Shares rose 9.7 per cent in early morning trading to 141.8p, bouncing back after £200m was wiped off the company’s market value yesterday following the claims from Grizzly Research.

The American firm alleged that the FTSE 250 company effectively coerces businesses into signing up for membership by “creating unsolicited review profiles” with the intention of attracting “hyper negative reviews”, forcing businesses to pay for subscription deals.

Report on Trustpilot shares

In a 26-page report published on Thursday, first reported in The Times, the US trading firm said: “We believe that the public will increasingly wake up to the fact that Trustpilot has traded the integrity of reviews for revenues.

“We see this resulting in a rapid depreciation of the Trustpilot brand and its fundamental value proposition.”

Grizzly said it found evidence that companies suddenly saw their Trustpilot ratings “magically lift” from two stars out of five to four stars out of five.

Meanwhile, the group claimed genuine negative scores of premium members were “challenged or removed”.

Trustpilot released a statement hours later, dismissing the claims as “selective, misleading and framed to support a predetermined narrative”.

However, the share price suffered, dropping 31.4 per cent to 130.1p on Thursday following publication.

Copenhagen-based Trustpilot, which floated in London in 2021, makes money from selling companies a way to monitor and interact with customer reviews on its site.

Short seller play

Short sellers, such as Grizzly, profit by borrowing shares and then selling them, in the hope that the price will drop so they can repurchase them at a lower price and return them to their owner.

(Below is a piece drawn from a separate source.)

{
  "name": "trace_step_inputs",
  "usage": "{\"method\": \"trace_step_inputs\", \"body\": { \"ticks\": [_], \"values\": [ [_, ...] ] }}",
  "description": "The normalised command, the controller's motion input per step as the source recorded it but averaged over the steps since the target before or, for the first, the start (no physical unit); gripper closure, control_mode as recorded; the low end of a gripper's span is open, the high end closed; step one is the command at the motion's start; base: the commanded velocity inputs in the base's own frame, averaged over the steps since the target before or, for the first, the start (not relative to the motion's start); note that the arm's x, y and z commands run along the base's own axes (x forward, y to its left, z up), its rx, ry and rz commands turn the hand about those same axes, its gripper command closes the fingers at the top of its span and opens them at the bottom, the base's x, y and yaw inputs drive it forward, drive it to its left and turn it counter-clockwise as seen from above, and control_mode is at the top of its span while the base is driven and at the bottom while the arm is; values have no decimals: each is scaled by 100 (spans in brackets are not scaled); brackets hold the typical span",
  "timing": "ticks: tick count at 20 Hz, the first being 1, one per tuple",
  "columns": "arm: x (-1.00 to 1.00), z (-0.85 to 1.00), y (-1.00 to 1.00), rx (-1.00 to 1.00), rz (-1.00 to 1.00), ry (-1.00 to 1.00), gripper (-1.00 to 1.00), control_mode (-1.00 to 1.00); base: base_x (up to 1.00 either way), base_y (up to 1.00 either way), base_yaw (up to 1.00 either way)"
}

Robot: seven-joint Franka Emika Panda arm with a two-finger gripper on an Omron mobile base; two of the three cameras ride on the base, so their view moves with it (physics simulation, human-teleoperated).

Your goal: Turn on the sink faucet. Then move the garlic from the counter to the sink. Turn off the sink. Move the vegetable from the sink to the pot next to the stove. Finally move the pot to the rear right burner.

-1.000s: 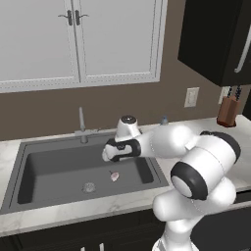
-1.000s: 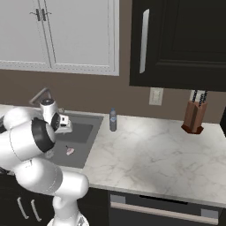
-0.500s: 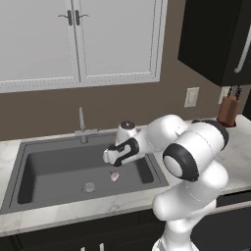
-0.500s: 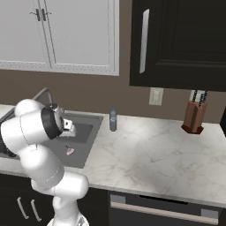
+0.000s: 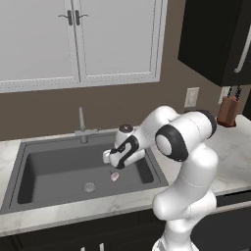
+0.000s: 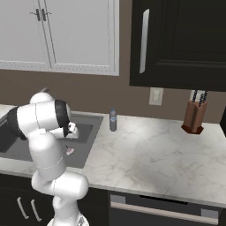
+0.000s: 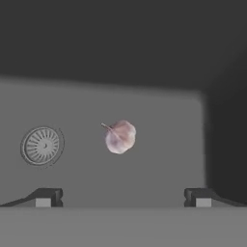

Grizzly describes itself as a research team of accountants, economists and engineers based in the US.

The firm was founded by Siegfried Eggert in 2020, a German national based in the US.

Grizzly has opened eight other positions this year, including against food delivery group HelloFresh, confectionery group The Hershey Company, and US thermal energy turned bitcoin purchaser KULR Technology.

One target, Brazilian fintech XP, filed a lawsuit in the US in July accusing Grizzly of false and defamatory statements when it accused XP of operating a “Madoff-like Ponzi scheme”.

But, Grizzly said it stood behind its report and its accuracy last month.

The firm also did not disclose the size of its position in Trustpilot.